The irony of all that Run-and-Shoot scrutiny is that the Giants face a team in the Patriots this week that is essentially running that offense. The Patriots use a lot of four-receiver sets on early downs, a staple of the Run-and-Shoot.
The reality is that many teams employ the Run-and-Shoot principles now, which makes Gilbride happy.
"It's permeated the league, at least the approach and the formations," he said. "And nobody is more reflective of that than the team we're going to play. In that sense, you kind of smile, maybe that's been one of the contributions you made to the league."
Gilbride has worked wonders with the Giants offense this season. After a heap of criticism aimed at his quarterback, he helped Eli Manning become a mistake-free passer in three playoff games.

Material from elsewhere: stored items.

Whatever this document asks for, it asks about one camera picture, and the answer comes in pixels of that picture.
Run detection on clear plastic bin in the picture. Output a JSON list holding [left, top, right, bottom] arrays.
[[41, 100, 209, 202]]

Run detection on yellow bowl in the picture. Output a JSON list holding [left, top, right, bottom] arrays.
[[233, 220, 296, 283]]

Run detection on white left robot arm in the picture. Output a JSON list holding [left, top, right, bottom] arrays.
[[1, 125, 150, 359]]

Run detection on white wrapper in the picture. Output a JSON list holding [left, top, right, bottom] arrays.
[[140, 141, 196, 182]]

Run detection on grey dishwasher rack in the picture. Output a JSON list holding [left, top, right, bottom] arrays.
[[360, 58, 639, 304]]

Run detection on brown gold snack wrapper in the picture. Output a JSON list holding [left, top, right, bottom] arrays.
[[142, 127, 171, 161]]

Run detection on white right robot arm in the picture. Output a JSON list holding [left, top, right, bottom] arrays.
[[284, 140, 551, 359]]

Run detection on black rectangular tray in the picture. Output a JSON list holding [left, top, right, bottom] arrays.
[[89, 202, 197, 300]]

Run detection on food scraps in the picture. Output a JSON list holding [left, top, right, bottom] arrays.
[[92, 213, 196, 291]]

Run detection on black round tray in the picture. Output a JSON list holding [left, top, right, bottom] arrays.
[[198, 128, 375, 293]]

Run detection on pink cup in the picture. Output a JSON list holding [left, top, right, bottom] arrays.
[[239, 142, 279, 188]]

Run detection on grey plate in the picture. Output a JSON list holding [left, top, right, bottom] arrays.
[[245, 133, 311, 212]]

Gilbride's play calling in the NFC Championship Game victory over Green Bay was spot on. With temperatures below zero, he didn't go into the game without thinking about the pass, as some might have expected. He threw to help set up the run.
Some things don't change.
Maybe that's why he hasn't had a sniff of a head coaching job since he was fired as coach of the San Diego Chargers in 2001. After two seasons with the Chargers, and a 6-16 record, he was fired and he hasn't been on the head coaching lists any of the years since then.
Has he been blackballed for some reason? Or has the past as a pass-first coach come back to haunt him? What are the reasons he's not getting in the mix anymore because he can definitely coach offense?

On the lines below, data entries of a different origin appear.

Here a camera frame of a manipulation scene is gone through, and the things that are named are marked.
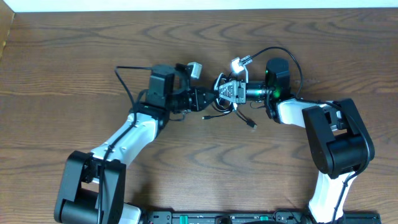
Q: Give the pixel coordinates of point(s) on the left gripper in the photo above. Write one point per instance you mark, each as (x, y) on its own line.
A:
(193, 99)

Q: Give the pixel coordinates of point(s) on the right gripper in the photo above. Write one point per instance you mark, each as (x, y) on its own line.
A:
(236, 91)

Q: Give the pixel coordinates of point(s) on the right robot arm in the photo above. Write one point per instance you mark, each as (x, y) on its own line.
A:
(340, 145)

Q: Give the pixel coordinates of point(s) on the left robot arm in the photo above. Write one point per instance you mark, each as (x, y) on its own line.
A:
(93, 183)

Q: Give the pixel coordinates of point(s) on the cardboard box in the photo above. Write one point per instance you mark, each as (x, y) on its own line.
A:
(7, 17)

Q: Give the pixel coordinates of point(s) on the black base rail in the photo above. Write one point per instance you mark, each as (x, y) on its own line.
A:
(165, 217)

"I'll let you answer that one," Gilbride said. "I don't have the answer."
He has rubbed some people, including the media, the wrong way at times. He alienated the media in San Diego and the Pittsburgh press didn't take kindly to him when he was coordinator there after leaving the Chargers.

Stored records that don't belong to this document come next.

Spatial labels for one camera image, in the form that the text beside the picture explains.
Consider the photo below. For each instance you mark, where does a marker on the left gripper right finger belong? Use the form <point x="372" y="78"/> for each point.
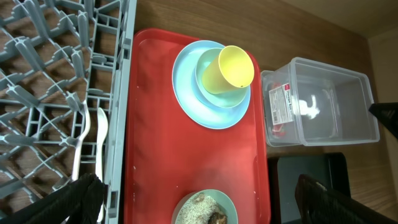
<point x="320" y="204"/>

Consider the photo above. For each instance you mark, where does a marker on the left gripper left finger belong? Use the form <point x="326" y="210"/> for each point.
<point x="77" y="202"/>

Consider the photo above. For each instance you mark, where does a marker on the white plastic fork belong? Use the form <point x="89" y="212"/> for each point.
<point x="82" y="136"/>

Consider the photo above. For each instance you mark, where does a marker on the white plastic spoon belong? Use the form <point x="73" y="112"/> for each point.
<point x="102" y="130"/>

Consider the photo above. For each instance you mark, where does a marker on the white napkin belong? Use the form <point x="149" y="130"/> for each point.
<point x="311" y="111"/>

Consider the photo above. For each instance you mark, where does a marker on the green bowl with rice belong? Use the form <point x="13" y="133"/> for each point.
<point x="208" y="206"/>

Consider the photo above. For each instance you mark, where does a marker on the red strawberry candy wrapper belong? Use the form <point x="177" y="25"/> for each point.
<point x="279" y="109"/>

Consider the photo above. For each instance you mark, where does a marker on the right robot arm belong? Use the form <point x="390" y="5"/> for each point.
<point x="386" y="113"/>

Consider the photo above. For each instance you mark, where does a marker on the grey dishwasher rack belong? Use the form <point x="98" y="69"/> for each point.
<point x="54" y="56"/>

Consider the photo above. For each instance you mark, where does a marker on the black plastic tray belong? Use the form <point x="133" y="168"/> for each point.
<point x="284" y="171"/>

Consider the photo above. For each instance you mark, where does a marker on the red plastic tray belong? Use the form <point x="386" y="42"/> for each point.
<point x="168" y="155"/>

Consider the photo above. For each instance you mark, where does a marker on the clear plastic bin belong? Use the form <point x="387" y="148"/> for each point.
<point x="343" y="97"/>

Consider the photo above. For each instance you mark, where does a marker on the light blue bowl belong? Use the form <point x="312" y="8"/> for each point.
<point x="230" y="99"/>

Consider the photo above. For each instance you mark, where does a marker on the yellow plastic cup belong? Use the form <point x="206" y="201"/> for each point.
<point x="232" y="69"/>

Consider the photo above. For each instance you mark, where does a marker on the light blue plate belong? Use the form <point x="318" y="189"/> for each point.
<point x="186" y="92"/>

But there is no doubt he can call plays. The Giants are the fifth team he's been with as coordinator of the offense.
Giants coach Coughlin had Gilbride coordinate his offenses in 1995 and 1996. He hired him because he believed in his passing-game principles. And Gilbride delivered with outstanding play calling, especially in the 1996 run to the AFC Championship Game.
Then-Jaguars quarterback Mark Brunell still insists it was the best play-calling he's experienced as an NFL quarterback.
"I never got a head job until I went to Jacksonville and ran an offense that wasn't a Run-and-Shoot offense, but employed 85-90-percent Run-and-Shoot principles," Gilbride said. "All of sudden, two years and I got the job in San Diego."
Gilbride also was coordinator in Buffalo for two seasons, helping Drew Bledsoe throw for 4,000 yards in 2002. The next year, Gilbride lost speedy receiver Peerless Price to free agency, and the offense, he said, wasn't the same.
He was replaced after the 2003 season and Coughlin hired him again when he took over the Giants. Gilbride was the quarterbacks coach, but with two games left last season Coughlin stripped John Hufnagel of the play-calling duties and gave them to Gilbride. This season, he took over as the coordinator.
The Giants finished the regular season 14th in scoring offense at 23.3 points per game. They were a better rushing team than passing team, which shows that Gilbride has evolved. But they did throw it more than they ran it, so maybe not that much.
"Coach Gilbride has done a great job this season," Manning said. "When things haven't gone well and we haven't gotten into a rhythm, he's done a good job calling plays to get me into a rhythm, getting a first down, getting things doing. He's done an excellent job getting a feel for the game and understands what we need to do to have success."
The pass will always be dear to Gilbride's heart. And you can bet he will have Manning throwing it a lot to keep up with the Patriots Sunday. Yes, the same Patriots who run a version of the Run-and-Shoot.
So is having that reputation really that bad anymore considering what the Patriots are doing? Maybe Gilbride shouldn't want to shed the label after all.
If his offense scores Sunday and the Giants win, it might not hold him back anymore.